Hi, my name is DeLisa Lewis, and I am one of the field instructors for the Sowing Seeds for the Future Practicum program at the UBC Farm. We are entering our fourth year of new beginnings with the program. Since 2008, we have had ___ graduates of our eight-month experiential learning, field and practical training course for new farmers. Five of our graduates have started their own farming enterprises, and four have gone on to pursue additional apprenticeship training.

A testimony to the strong team-building and cohesion the UBC Farm extended family can foster, three of the five Sowing Seeds graduates who have started new farm businesses, are working together on a farm start-up they call, Rootdown in the Pemberton Valley. We’ve added a weekend visit to this farm as part of the popular farm-field trips that are central to the learning opportunities of the practicum course.

Nestled between the buzzing bee hives, a lovely stand of poplars, and the main cultivated production fields, are the practicum students’ field plots. This is the place each student can sow and harvest their learning for their growing season in the practicum program. Each student has a twenty-meter square row in the practicum plots, where they plan their crops and rotations, care for, and finally harvest their own vegetables, flowers, and cover crops. Just to the east of the individual plots, there’s another block of shared practicum plots, where students work together in teams, plan and harvest some crops for our community supported agriculture program, and enjoy some crops for sharing and distributing as they choose.

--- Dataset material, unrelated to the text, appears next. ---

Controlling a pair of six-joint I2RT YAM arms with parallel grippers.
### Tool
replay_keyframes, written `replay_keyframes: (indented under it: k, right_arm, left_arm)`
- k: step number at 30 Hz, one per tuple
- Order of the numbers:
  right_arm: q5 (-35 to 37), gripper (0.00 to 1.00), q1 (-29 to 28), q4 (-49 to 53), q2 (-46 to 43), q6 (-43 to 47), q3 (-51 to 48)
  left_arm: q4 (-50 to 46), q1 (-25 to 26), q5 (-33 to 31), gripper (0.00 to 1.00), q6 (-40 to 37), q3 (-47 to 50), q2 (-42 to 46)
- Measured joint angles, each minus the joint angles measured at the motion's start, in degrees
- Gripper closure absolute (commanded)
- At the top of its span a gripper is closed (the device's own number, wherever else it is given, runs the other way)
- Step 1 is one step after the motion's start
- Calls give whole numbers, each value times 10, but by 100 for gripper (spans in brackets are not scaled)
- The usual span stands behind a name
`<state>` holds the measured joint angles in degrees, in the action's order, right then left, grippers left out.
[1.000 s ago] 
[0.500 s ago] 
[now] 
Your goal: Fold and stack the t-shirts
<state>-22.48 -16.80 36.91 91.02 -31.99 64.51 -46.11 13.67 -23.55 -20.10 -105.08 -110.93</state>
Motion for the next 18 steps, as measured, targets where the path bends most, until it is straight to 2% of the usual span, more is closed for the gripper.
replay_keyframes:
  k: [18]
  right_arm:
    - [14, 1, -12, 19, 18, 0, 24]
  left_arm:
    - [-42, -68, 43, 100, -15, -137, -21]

That’s just one of the places the practicum students can gather, grow, and share during the spring, summer, and fall at the UBC Farm. We move around the greenhouses, production fields, tool sheds, harvest hut, and farm centre throughout the season, asking questions, digging deeper, lending hands to get a sense of the way that soil, seeds, plants, climate, nutrient cycles, markets, people and other living systems interact to form the whole farm system.

From here, I’ll leave you with this bit of inspiration shared by Wendell Berry we welcomed the practicum students with this season:

"So, friends, every day do something that won't compute...Give your approval to all you cannot understand...Ask the questions that have no answers. Put your faith in two inches of humus that will build under the trees every thousand years...Laugh. Be joyful though you have considered all the facts.... Practice resurrection." (Not part of the script: Wendell Berry, 1973. The Country of Marriage. Harcourt: New York.)